RECORDS PROVIDED START

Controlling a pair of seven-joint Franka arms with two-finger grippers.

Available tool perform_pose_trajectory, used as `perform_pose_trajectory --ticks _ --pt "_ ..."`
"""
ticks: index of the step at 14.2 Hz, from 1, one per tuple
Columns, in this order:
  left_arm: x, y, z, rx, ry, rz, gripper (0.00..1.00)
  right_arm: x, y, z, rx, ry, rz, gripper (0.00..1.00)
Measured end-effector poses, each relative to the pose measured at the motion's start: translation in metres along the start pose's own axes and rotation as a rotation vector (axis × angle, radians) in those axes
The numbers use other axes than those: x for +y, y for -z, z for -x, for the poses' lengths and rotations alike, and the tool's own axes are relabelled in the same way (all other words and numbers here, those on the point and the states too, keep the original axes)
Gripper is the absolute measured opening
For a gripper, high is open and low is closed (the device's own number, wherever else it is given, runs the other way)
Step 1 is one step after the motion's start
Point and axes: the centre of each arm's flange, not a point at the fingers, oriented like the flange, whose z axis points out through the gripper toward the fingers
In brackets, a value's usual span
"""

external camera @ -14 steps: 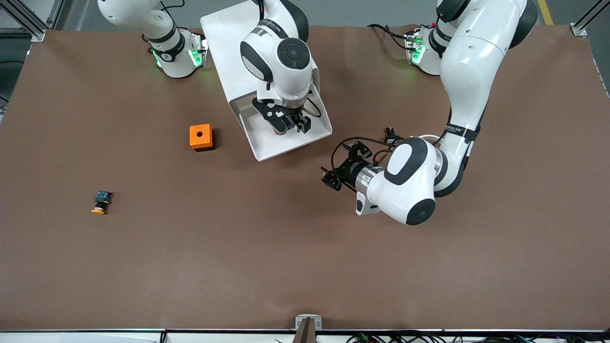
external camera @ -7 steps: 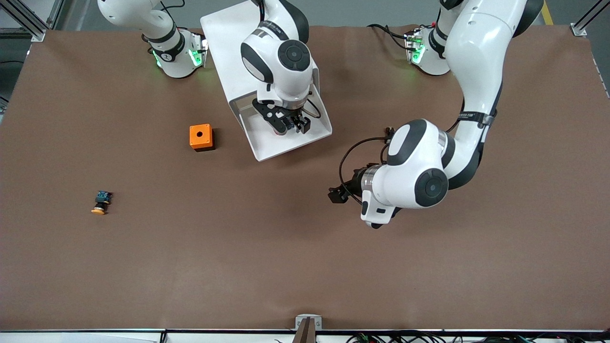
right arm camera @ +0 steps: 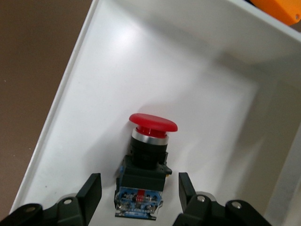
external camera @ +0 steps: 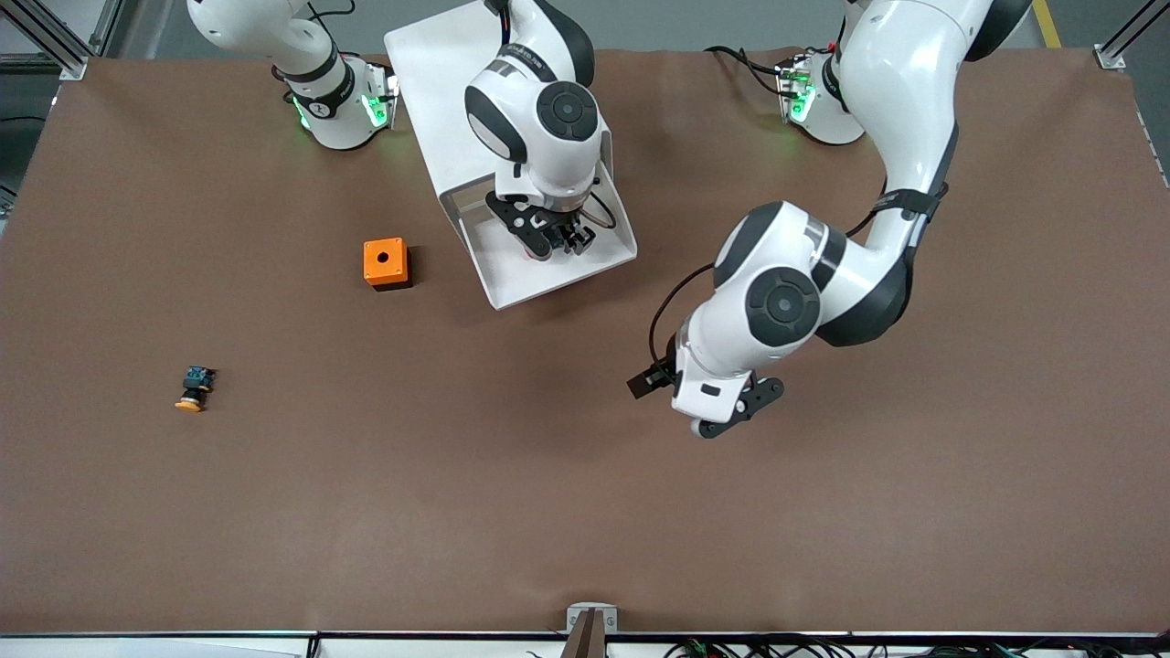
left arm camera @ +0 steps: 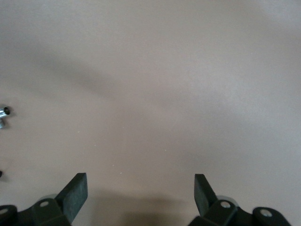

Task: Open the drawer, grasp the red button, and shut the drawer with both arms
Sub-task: 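Lift the red button out with the right gripper while the left gripper releases, then carry the red button beside the yellow button while the left gripper pushes drawer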

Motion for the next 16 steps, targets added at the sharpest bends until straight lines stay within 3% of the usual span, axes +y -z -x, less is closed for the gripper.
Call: perform_pose_trajectory --ticks 3,5,10,12,16 --pt "0.002 -0.006 0.006 -0.002 -0.009 -0.003 1.00 0.001 -0.005 0.011 0.003 0.017 0.008 0.63" --pt "0.002 -0.010 0.008 -0.007 -0.012 -0.010 1.00 0.000 -0.004 0.014 -0.005 0.027 0.004 0.42" --pt "-0.001 -0.018 0.007 -0.013 -0.007 -0.025 1.00 -0.002 0.019 -0.014 -0.065 0.050 0.053 0.42" --pt "-0.003 -0.019 0.005 -0.014 0.022 -0.028 1.00 -0.005 0.047 -0.045 -0.091 0.078 0.056 0.42" --pt "-0.003 -0.021 0.006 -0.015 0.065 -0.032 1.00 0.004 0.090 -0.138 -0.124 0.191 0.004 0.42"
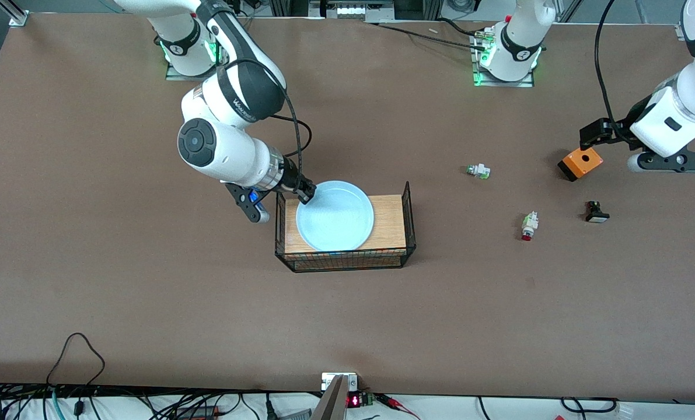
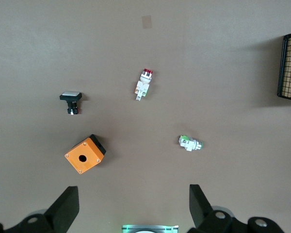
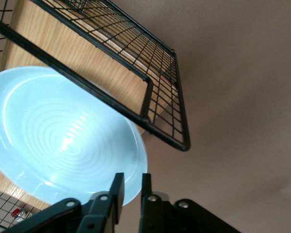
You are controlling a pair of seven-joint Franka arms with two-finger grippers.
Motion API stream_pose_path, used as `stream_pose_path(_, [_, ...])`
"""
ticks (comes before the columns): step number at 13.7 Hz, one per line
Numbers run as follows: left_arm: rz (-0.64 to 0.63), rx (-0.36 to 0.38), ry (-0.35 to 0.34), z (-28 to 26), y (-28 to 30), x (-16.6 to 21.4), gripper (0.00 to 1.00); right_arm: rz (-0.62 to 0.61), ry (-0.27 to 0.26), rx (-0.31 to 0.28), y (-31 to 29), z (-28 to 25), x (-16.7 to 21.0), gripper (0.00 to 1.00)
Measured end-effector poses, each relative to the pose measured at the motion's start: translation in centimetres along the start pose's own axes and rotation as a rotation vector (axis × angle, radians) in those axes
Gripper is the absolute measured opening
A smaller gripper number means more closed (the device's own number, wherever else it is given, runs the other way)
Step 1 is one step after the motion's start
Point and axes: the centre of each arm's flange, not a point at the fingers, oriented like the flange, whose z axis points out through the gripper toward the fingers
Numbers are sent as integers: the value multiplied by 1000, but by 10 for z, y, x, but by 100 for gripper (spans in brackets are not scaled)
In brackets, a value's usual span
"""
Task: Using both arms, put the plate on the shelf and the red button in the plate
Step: 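Release the plate and withdraw the right gripper while the left gripper reaches the red button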
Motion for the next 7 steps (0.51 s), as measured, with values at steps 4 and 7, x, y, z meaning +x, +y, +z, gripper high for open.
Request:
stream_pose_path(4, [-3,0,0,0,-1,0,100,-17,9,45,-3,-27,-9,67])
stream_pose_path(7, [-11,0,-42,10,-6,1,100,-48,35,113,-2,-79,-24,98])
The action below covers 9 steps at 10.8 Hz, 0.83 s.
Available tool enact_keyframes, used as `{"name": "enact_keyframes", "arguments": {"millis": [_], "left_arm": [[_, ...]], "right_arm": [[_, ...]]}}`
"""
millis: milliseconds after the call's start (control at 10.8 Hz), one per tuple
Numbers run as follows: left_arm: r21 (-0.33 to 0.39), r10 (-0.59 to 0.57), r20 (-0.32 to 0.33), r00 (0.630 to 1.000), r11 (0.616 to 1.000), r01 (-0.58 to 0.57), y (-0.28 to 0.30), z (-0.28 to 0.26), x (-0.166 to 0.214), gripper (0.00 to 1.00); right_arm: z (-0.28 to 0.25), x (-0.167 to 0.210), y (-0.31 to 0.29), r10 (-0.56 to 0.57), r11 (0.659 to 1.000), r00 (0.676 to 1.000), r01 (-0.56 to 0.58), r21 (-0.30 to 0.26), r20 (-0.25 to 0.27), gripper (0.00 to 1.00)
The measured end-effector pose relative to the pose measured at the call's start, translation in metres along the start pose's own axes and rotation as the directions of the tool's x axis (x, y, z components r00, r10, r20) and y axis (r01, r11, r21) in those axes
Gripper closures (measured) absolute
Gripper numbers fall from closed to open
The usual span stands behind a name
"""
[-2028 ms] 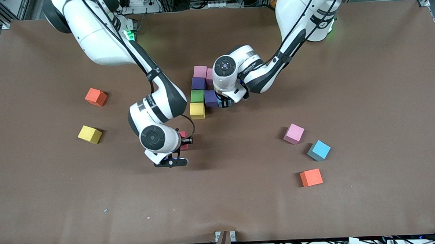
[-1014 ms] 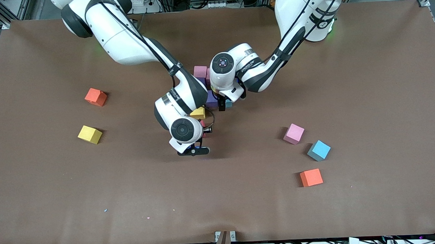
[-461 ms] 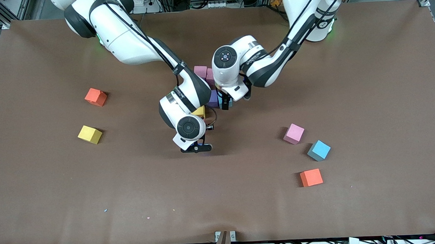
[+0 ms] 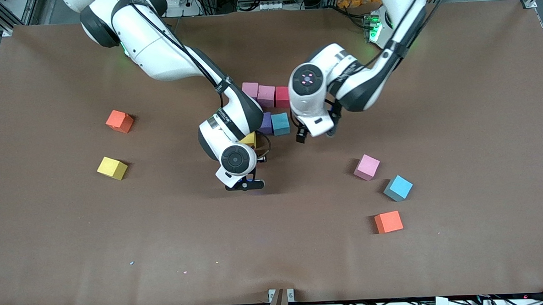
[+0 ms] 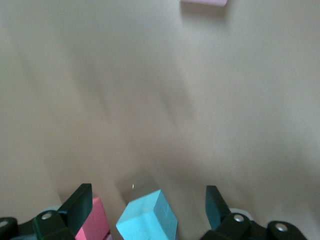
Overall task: Arrange 11 blocks into digit 3
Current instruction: 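Place the cyan cube beside the column while the right gripper carries red, then grasp the pink cube with the left gripper while the right gripper places red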
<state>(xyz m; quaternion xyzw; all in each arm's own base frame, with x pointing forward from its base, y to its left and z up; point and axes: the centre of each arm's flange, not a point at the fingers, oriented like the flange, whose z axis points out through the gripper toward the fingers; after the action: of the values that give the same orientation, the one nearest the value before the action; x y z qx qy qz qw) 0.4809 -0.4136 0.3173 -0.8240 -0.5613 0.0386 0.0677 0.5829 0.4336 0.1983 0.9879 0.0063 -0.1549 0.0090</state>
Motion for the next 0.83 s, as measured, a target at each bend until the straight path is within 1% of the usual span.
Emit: {"name": "enact_keyframes", "arguments": {"millis": [184,369,645,830], "left_arm": [[-0.007,0.091,0.004,0.996,0.996,-0.091,0.008,-0.007,0.03,0.0],[-0.008,0.187,0.012,0.982,0.982,-0.187,0.018,-0.008,0.067,0.0],[-0.01,0.339,0.022,0.94,0.941,-0.339,0.029,-0.008,0.133,0.0],[0.002,0.428,0.003,0.904,0.904,-0.428,0.032,-0.002,0.179,0.0]], "right_arm": [[0.001,-0.001,0.001,0.0,1.0,1.0,0.0,-0.003,0.003,0.4],[0.001,-0.002,0.001,0.0,1.0,1.0,0.0,-0.005,0.006,0.4],[0.002,-0.004,-0.001,-0.004,1.0,1.0,0.004,-0.011,0.008,0.4],[0.003,-0.006,-0.002,-0.007,1.0,1.0,0.007,-0.015,0.011,0.4]]}}
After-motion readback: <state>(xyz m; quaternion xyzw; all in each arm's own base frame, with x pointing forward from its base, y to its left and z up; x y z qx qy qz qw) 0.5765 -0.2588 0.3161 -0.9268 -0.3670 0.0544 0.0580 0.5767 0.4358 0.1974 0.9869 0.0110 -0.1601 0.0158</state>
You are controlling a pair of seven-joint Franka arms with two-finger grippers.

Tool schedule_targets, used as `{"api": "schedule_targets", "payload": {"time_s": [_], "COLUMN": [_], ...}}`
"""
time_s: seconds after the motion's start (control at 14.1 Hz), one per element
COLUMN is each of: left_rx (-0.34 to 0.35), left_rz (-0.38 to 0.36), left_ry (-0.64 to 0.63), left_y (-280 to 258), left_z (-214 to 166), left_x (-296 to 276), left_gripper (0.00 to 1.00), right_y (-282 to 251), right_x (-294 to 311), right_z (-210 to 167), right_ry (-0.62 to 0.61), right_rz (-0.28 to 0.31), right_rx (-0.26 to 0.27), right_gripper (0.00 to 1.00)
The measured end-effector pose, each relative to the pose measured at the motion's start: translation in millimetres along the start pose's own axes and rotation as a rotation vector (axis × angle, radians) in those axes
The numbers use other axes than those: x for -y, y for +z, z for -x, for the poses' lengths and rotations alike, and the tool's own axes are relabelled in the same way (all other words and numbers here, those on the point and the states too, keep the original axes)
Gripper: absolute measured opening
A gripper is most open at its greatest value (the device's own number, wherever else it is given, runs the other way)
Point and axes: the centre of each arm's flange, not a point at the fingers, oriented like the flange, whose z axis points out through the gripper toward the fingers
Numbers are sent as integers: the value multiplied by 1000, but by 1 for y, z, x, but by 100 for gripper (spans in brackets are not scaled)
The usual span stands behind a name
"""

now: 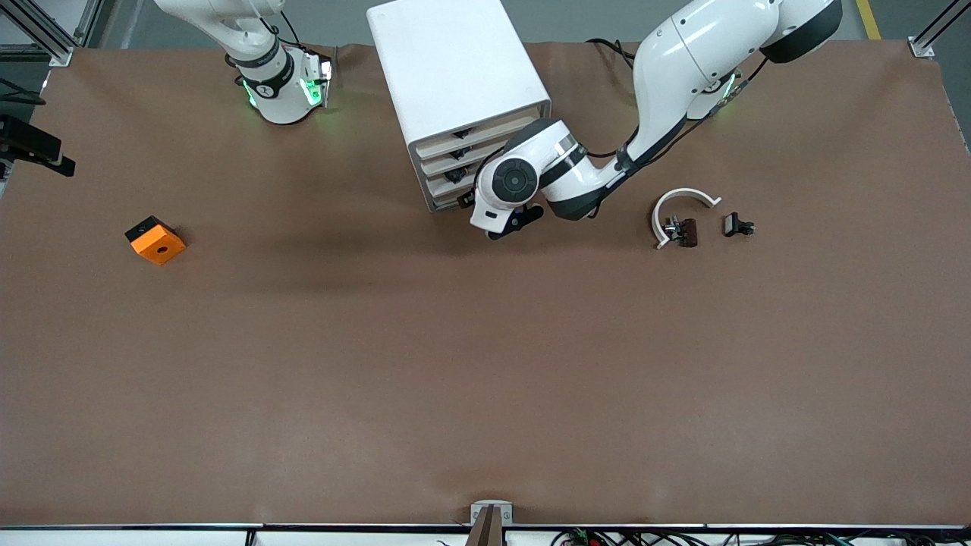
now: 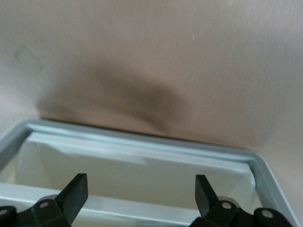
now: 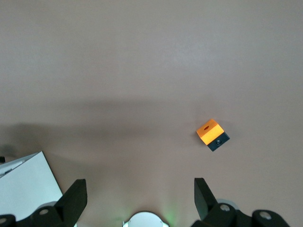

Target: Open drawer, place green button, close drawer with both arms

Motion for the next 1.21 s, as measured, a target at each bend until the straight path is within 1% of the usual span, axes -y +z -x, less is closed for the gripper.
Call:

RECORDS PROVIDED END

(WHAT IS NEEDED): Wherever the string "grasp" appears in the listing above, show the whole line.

(ANSWER AREA):
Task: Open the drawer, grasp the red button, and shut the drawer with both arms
Current instruction: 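Place the cyan cube beside the column while the right gripper carries red, then grasp the pink cube with the left gripper while the right gripper places red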

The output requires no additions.